MAXIMUM LIKELIHOOD ON THE JOINT (DATA, CONDITION) DISTRIBUTION FOR SOLVING ILL-POSED PROBLEMS WITH CONDITIONAL FLOW MODELS
This project started with the goal of solving ill-posed problems in a statistically rigorous way. For any ill-posed problem, you may have partial information about the solution, but not enough to fully determine it. In that case, the best you can do is sample from the distribution of possible solutions and draw conclusions from their statistics. As an example, if you input a low-resolution image, it can produce the distribution of high-resolution images consistent with the input.
This is an implementation of the code used in [1]; please see that paper for a full discussion of the motivation and method. In summary, the code allows you to build and train a conditional flow model on the joint distribution of data (e.g., high-resolution images) and some conditioning information (e.g., class label, low-resolution images, etc.). When a condition is specified, the model will sample from the conditional distribution of data-space points consistent with the condition - for example, it might sample from high-resolution images consistent with a low-resolution condition. Flow models are trained only on the likelihood of reproducing the target distribution, unlike GANs or VAEs, and model the density of that distribution directly. GANs do not optimize on likelihood at all, and VAEs optimize on the lower bound of the likelihood, rather than the likelihood itself.

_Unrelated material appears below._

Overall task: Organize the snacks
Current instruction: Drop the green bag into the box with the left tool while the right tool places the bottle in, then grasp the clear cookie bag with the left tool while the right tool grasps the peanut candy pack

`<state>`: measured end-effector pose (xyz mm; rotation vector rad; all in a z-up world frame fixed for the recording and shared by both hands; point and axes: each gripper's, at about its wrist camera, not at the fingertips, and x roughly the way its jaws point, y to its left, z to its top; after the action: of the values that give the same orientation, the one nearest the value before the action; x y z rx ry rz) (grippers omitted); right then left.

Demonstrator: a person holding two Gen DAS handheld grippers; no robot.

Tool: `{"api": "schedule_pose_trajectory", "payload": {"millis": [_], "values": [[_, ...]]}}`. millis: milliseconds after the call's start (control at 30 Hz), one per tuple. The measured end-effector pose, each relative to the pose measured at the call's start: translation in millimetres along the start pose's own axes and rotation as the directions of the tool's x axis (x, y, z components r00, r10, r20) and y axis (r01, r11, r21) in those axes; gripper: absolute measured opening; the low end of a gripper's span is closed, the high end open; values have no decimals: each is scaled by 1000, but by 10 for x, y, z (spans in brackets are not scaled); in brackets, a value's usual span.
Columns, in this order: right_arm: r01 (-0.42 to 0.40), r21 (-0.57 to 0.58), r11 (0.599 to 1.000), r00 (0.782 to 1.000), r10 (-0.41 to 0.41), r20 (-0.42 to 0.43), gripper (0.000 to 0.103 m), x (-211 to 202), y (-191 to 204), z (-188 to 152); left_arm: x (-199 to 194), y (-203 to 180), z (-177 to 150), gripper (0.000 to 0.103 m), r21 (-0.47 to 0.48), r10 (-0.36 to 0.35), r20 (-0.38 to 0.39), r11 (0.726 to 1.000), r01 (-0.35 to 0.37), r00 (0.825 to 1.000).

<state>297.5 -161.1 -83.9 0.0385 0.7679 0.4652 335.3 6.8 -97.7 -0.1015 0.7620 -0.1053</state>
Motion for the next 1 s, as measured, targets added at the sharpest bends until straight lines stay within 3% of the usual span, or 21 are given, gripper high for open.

This method is a generalization of flow models to the conditional case based on the non-conditional RealNVP model [2]. There are numerous other attempts to so generalize RealNVP that non-invertibly embed the condition into the map, the prior, or both, or add additional terms to the likelihood loss function [3-11]. My method is simple, fully invertible, and only optimizes the likelihood. I'm aware of one other method that meets those criteria [12], and it is considerably more computationally and architecturally complex than mine.
There are two major components to this code: the "toy" problems and the "real" problems. The toy problems illustrate the concepts with very low-dimensional point clouds: 2 dimensions for the data, and 1 for the condition. The real problems extend this to class-conditioned image generation and super-resolution of highly degraded images.
Note that this method, by itself, is not enough to obtain statistically rigorous results - flow models require careful engineering of their inductive bias to achieve this [13]. However, my method does have the same properties as non-conditional flow models, and in principle can therefore be engineered in the same way (this is an important part of future work).
Figures and more details are available in [1].
Code was adapted from implementations of [2] and [14-16].
[1] John Hyatt. Maximum likelihood on the joint (data, condition) distribution for solving ill-posed problems with conditional flow models. Pre-publication (2022).
[2] Laurent Dinh, Jascha Sohl-Dickstein, and Samy Bengio. Density estimation using Real NVP. CoRR abs/1605.08803 (2016).
[3] Ryan Prenger, Rafael Valle, and Bryan Catanzaro. Waveglow: A flow-based generative network for speech synthesis. CoRR, abs/1811.00002 (2018).
[4] Rui Liu, Yu Liu, Xinyu Gong, Xiaogang Wang, and Hongsheng Li. Conditional adversarial generative flow for controllable image synthesis. In Proceedings of the IEEE/CVF Conference on Computer Vision and Pattern Recognition (CVPR), June 2019.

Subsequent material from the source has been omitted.